DRUNK PEOPLE CAN ONLY SEE YOUR OUTLINE
Beauty is not just about how good you look on the outside. It’s also about how good this “outside” looks when in blacked-out silhouette form. Tinashé is way too faded here to remember what she’s wearing, and it actually doesn’t really matter. Her outfit, whatever it is, allows her to work that lower back curve, microscopic waist, and carefree hair. Your outline in front of obnoxiously bright lights is basically all that inebriated club-goers are able to make out of you anyway, so just body roll with it.
THE DUCK FACE IS ALIVE AND WELL
In case you were under the wildly hopeful pretense that the pinched “duck face” has gone out of style, Tinashé swooped in like a drunk North American mallard to drop a heartbreaking case of realness on you. For some god-forsaken reason, it would seem that people are still contorting their lips and cheeks to look like beaked animals. Usually used as a distraction from how you actually look, Tinashé shows us that this technique is not only for the basic and unfortunate looking, and is in fact an accessible go-to face for anyone when under the influence. And hey, if it’s good enough for Tinashé, it’s good enough for me. Plus, a duck is probably not the worst thing you could aspire to look like. I much prefer it to the girl on the left trying out “the sloth.”
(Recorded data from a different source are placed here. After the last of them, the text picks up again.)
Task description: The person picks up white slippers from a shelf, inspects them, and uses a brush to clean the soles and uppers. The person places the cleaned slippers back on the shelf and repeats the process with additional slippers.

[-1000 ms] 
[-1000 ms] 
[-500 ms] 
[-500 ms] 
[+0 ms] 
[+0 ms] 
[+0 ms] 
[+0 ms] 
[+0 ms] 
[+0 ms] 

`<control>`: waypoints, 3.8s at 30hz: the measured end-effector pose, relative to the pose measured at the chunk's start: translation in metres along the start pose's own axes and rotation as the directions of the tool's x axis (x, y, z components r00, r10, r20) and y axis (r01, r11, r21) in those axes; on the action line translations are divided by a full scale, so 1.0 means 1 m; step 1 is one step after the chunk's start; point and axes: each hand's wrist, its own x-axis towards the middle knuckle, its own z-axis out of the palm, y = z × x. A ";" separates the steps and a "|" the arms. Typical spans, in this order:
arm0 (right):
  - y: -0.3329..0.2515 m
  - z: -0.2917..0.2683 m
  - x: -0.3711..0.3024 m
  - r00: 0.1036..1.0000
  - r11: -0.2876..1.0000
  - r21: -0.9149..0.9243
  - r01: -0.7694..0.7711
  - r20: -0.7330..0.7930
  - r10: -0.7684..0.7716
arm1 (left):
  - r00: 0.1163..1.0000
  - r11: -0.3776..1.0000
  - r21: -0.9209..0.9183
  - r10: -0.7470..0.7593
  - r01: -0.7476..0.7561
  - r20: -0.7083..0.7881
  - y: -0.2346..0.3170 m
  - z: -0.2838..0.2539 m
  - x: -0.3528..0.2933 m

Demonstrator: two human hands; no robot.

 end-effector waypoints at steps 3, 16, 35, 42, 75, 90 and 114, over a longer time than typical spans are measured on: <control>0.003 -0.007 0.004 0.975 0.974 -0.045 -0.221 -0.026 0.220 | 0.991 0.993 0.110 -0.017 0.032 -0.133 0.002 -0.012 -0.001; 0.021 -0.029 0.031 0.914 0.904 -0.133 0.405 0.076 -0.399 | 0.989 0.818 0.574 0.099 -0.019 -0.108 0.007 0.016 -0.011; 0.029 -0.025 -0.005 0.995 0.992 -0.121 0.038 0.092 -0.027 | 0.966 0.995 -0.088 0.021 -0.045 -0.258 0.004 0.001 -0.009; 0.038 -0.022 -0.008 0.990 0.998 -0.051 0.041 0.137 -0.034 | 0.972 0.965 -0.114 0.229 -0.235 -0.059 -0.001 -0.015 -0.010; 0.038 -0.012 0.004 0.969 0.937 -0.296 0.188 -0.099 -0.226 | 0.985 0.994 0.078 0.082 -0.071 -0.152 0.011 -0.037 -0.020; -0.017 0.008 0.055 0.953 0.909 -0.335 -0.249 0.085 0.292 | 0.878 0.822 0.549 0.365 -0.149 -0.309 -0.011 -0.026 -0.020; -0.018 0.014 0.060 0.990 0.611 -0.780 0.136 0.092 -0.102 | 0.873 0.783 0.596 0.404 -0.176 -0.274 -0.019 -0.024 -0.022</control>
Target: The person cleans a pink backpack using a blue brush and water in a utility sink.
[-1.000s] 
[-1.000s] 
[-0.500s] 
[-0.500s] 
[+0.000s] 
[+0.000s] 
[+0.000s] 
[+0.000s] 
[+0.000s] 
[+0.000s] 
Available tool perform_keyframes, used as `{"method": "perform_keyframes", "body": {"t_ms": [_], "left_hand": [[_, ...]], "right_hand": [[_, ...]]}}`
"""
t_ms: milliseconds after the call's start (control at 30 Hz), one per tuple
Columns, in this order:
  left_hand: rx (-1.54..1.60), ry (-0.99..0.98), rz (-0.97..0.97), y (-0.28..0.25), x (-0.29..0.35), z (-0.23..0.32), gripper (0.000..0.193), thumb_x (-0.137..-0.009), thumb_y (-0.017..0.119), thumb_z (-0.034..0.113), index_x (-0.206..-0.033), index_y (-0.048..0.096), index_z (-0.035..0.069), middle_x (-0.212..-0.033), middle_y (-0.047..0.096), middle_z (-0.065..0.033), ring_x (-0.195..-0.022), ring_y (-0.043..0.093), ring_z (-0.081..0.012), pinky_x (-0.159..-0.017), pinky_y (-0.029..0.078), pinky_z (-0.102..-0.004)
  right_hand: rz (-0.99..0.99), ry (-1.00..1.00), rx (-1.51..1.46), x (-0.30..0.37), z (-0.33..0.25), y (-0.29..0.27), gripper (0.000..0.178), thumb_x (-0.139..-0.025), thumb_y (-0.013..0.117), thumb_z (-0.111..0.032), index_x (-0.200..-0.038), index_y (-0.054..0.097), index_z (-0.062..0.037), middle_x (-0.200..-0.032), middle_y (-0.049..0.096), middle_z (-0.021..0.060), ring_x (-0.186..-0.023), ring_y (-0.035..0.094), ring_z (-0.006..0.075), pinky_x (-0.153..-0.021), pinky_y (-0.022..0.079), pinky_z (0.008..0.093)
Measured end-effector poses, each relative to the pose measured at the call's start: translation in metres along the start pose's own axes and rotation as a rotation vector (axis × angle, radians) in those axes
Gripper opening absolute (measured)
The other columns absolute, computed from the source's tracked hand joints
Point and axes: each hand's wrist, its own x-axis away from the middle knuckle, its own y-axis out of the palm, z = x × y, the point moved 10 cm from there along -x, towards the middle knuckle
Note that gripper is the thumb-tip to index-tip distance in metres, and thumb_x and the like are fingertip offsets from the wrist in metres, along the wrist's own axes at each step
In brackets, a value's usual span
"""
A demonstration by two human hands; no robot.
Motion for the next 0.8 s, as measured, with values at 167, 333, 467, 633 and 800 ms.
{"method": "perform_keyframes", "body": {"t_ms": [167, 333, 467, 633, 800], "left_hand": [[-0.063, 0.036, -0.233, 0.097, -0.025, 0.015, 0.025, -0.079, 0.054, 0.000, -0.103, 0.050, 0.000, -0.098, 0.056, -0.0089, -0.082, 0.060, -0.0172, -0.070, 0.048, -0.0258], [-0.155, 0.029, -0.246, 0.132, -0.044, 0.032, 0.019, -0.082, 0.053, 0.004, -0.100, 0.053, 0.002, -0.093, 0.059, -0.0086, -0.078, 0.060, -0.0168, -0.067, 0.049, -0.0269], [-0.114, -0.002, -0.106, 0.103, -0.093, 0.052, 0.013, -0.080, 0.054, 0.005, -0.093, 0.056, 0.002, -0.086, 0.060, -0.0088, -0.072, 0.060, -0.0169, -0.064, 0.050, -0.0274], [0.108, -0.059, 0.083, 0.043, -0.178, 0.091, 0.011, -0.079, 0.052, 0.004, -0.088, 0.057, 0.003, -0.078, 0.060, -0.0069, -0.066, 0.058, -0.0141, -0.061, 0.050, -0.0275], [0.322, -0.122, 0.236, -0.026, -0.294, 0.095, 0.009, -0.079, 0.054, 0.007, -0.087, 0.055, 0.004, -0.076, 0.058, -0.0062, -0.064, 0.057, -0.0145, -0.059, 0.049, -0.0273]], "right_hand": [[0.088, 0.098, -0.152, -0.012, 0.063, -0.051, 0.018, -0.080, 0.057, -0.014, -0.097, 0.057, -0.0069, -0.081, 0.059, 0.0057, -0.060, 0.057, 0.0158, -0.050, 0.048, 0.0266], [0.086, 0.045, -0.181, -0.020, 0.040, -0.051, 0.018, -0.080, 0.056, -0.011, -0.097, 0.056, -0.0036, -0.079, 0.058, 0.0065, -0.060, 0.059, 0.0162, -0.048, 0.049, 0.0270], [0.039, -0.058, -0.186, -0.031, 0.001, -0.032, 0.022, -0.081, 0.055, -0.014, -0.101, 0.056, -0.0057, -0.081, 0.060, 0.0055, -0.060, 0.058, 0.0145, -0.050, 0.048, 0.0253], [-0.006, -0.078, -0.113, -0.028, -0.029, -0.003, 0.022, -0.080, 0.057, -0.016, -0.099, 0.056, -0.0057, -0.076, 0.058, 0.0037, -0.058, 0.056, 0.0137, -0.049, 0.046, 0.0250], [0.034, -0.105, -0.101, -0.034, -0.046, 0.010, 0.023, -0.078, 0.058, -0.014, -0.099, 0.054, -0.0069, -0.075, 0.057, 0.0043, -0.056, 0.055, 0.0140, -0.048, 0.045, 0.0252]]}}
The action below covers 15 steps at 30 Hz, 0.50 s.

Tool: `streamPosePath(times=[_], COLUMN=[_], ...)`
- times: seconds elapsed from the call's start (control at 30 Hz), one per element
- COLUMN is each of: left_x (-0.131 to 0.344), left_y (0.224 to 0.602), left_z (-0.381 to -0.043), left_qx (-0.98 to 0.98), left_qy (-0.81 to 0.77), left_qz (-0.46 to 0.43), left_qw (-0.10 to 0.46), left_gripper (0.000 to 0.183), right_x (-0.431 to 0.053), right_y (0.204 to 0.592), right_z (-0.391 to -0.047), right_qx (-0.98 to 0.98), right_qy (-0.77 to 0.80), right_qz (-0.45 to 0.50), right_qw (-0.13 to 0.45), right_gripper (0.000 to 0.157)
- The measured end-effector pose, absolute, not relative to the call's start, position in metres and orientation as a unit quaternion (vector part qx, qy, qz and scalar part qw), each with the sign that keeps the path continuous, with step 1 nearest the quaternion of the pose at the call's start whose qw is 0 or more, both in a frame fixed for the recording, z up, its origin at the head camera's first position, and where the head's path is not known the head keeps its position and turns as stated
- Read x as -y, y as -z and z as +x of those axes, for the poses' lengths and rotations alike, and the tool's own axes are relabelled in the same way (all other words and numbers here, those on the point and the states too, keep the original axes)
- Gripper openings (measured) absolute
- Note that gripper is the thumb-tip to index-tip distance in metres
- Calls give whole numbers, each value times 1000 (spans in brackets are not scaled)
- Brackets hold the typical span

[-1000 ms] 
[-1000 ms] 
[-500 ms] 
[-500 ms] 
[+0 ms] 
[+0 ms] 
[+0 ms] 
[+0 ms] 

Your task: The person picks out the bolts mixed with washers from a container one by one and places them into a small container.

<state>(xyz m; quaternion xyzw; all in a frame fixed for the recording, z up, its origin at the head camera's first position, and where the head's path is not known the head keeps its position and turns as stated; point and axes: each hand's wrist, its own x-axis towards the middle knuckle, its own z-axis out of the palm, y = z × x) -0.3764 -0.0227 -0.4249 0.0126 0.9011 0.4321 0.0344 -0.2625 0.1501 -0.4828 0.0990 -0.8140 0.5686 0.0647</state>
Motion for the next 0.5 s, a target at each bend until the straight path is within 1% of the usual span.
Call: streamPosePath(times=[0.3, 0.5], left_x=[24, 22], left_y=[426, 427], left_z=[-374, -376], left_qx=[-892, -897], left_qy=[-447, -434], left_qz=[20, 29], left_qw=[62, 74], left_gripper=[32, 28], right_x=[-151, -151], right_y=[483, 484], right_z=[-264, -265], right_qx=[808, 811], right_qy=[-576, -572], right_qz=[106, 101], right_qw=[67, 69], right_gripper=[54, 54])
COMMUNICATE WITH APPENDAGES
As everyone knows, fashion is a combination of both the clothing you wear and how you carry yourself. If you’re as drunk and high as Tinashé likes to get, then the way you carry yourself is by tripping repeatedly, falling over tables, and indulging in the occasional public sob fest. The trick is knowing how to alert everybody that you only look a fool because you’ve been consuming too much of the good shit. Like Tinashé, simply throw your hands in the air and use finger gestures to show exactly how many mind-altering substances you’ve consumed that night, reminding people that you’re actually super cool and pretty, but just really messed up.
WHEN YOU’RE DONE GOING HARD, GO HOME
And be comfy while doing so. If you’re carrying around a pair of flats in your purse to slip on after the heels start giving you blisters, then you are soooo 2000-and-late. Post-clubbing comfort today means having a full-on gym outfit tucked away, ready to be thrown on at a moment’s notice. For Tinashé, this means a pair of boys running shorts and a sports bra. She also wears some sort of seatbelt contraption down her front in order to make sure the clothes actually stay on, which is pretty damn brilliant. It’s sort of like a chastity belt for the smashed, but more fashionable.